The installation took from Christmas to January 6 (Epiphany). Since then the two AGVs, christened Bibi and Tina by the employees, have taken over the transport of the chipboard stacks. "Of course, we had a few challenges to overcome before then," reveals Philipp Miller, KNOLL Automation Sales. One challenge, for example, was the connection to Staud's existing conveyor technology. The overall height of the existing conveyor belts was too low to drive under them with the AGVs and pick up the carrier plates.  "We developed a customised lifting station for this," explains Philipp Miller. "Immediately in front of the lifting station we also installed a mechanical device that precisely aligns the carrier plates."

Dirk Schmidtmeier is very satisfied with this solution: "This is rock-solid mechanical engineering that not every automation company can offer." This know-how also paid off for the design of the buffer stations. KNOLL succeeded in arranging 137 stations side by side in a tight space. Philipp Miller describes: "These buffer stations have to accommodate panel stacks weighing 800 kg, but without a lower support so that the AGV can drive underneath. We solved this with a kind of cantilever rack." The narrow aisle to the buffer stations also influenced the choice of AGV. Christian Spohn explains that a new type X1 AGV developed by Safelog is being used here for the first time, which, among other things, enables space-saving turning on the spot.

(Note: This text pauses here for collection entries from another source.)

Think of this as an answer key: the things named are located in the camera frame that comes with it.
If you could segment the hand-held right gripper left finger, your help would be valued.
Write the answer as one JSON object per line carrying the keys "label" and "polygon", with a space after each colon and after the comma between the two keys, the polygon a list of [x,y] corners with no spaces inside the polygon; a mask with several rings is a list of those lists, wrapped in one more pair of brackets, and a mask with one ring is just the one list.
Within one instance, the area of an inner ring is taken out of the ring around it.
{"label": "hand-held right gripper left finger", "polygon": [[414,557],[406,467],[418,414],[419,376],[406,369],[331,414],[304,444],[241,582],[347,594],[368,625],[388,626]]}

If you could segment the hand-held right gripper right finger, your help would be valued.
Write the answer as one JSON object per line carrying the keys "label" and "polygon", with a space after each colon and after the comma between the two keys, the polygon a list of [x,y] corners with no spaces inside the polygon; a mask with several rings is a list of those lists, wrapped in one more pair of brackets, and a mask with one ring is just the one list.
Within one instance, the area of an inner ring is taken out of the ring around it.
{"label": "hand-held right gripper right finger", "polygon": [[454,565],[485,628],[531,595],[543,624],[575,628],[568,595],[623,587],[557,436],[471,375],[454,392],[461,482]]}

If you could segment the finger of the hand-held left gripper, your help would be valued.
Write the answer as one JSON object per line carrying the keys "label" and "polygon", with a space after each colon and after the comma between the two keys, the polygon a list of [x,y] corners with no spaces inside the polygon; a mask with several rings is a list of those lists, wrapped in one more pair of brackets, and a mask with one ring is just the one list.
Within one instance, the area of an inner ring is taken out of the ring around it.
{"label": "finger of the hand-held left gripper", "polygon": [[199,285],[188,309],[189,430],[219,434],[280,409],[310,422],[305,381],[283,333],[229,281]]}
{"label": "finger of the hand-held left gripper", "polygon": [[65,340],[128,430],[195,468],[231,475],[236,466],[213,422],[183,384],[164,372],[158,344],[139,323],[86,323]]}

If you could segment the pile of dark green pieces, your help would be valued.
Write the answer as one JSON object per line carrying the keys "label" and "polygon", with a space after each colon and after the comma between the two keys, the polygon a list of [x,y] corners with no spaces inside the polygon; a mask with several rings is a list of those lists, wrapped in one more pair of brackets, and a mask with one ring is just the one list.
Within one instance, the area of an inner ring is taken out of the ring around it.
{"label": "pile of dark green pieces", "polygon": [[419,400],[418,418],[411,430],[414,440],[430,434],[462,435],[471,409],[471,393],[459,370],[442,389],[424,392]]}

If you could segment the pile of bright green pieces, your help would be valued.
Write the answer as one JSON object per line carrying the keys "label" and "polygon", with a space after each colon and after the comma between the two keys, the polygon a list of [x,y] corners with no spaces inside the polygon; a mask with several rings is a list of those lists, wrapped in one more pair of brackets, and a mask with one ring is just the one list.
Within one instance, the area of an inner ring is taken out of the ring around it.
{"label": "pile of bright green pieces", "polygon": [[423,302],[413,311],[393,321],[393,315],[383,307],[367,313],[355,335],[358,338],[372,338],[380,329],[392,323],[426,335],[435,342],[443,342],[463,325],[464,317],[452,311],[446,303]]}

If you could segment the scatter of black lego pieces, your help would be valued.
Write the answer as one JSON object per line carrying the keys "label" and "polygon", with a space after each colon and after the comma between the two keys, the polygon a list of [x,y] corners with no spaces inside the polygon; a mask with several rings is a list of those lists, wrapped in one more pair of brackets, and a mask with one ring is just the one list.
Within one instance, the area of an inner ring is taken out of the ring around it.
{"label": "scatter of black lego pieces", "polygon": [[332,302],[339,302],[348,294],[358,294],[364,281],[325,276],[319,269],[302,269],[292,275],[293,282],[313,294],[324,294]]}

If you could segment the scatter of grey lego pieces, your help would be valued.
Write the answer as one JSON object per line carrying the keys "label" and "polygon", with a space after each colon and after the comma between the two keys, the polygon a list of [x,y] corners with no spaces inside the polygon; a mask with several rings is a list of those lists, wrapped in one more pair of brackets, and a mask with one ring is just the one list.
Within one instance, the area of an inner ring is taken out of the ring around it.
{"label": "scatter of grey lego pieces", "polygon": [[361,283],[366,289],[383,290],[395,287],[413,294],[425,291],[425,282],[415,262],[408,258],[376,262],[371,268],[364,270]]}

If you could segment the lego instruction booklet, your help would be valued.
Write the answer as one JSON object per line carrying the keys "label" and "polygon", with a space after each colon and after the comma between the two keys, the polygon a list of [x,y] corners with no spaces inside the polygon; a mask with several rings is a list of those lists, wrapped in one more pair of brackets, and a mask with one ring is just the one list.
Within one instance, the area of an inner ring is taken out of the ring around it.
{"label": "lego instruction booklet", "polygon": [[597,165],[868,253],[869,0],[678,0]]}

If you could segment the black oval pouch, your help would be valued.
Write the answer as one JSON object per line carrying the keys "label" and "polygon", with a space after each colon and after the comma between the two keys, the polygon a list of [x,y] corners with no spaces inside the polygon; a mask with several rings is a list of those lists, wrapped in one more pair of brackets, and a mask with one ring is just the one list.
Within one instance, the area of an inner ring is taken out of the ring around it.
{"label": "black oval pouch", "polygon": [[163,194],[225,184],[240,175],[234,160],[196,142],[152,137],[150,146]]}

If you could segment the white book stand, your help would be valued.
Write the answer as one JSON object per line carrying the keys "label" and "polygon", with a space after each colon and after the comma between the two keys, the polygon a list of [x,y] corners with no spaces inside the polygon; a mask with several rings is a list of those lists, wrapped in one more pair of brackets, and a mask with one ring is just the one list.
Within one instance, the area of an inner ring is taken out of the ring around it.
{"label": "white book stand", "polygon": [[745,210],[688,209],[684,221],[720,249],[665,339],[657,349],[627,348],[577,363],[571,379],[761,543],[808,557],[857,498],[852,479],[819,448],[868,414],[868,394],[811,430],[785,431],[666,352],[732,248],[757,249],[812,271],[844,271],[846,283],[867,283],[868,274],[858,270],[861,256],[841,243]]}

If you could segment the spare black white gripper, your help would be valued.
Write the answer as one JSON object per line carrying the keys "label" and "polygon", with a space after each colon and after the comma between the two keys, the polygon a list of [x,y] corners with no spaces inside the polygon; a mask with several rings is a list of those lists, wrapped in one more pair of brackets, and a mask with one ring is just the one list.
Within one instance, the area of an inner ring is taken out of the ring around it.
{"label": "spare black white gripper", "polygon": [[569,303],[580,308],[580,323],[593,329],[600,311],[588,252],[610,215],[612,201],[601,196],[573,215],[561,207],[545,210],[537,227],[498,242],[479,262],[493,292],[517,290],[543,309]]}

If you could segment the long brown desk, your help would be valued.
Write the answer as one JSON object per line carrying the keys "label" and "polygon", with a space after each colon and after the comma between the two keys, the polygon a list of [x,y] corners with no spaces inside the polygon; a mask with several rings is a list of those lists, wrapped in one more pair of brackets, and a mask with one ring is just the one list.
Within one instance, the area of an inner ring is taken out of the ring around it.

Successful communication between AGV, PLC and PPS

A special feature was the networking of the two AGVs with the KNOLL PLC and the production planning system from Staud. "Every stack of panels that comes off the machine line has a DMC barcode on it," says Christian Spohn describing the process. "We scan it automatically at the transfer station and use it to manage the stack and the respective buffer station in a database. If the employee in picking needs certain chipboards, he also requests them via a barcode to be scanned, and the AGV knows exactly which buffer station it has to approach for collection."

As two AGVs travel between the pick-up and drop-off stations and buffer stations, there are priority rules and each AGV recognises where the other AGV is. "The total volume of data is enormous," confirms Christian Spohn. "In order not to overstretch the computing power - especially with the AGVs - we found a workable solution that streamlines the amount of data."

Random access to the required chipboards

Daniel David, Staud's Project Manager and Head of Production Planning, and his team are fully satisfied with the new automation solution: "The system works perfectly. We now have random access to the items we need without any additional effort. The most important thing for us was to keep the employee on the assembly line adding value and not have to assign them to logistical tasks." Dirk Schmidtmeier adds: "The benefit of this new organisation by means of AGVs and the better provision of items will mean that our investment will have paid for itself in less than three years." Furthermore, he praises the very pleasant, uncomplicated cooperation with the highly motivated KNOLL team. "Of course, the close proximity is also a stroke of luck for us. Because when a problem arises, the distances are extremely short." And Chief Automation Engineer Christian Spohn is also pleased to have Staud as a reference customer right next door: "In a way, it's a win-win situation, because we've agreed that Staud's doors are always open for prospective KNOLL customers."

Staud - modern furniture manufacturer with history

Martin Staud GmbH, commission manufacturer of bedroom furniture and European market leader in the sliding-door wardrobe segment, has a history dating back to 1653. At that time, Matthäus Staud opened a carpenter's workshop in Saulgau, and the love of woodworking was passed on over ten generations. Martin Staud GmbH has been part of the Vivonio Group since 2012. In 2018 a new hall for the production of bedroom furniture was built and put into operation in Bad Saulgau. Today the company employs 170 people.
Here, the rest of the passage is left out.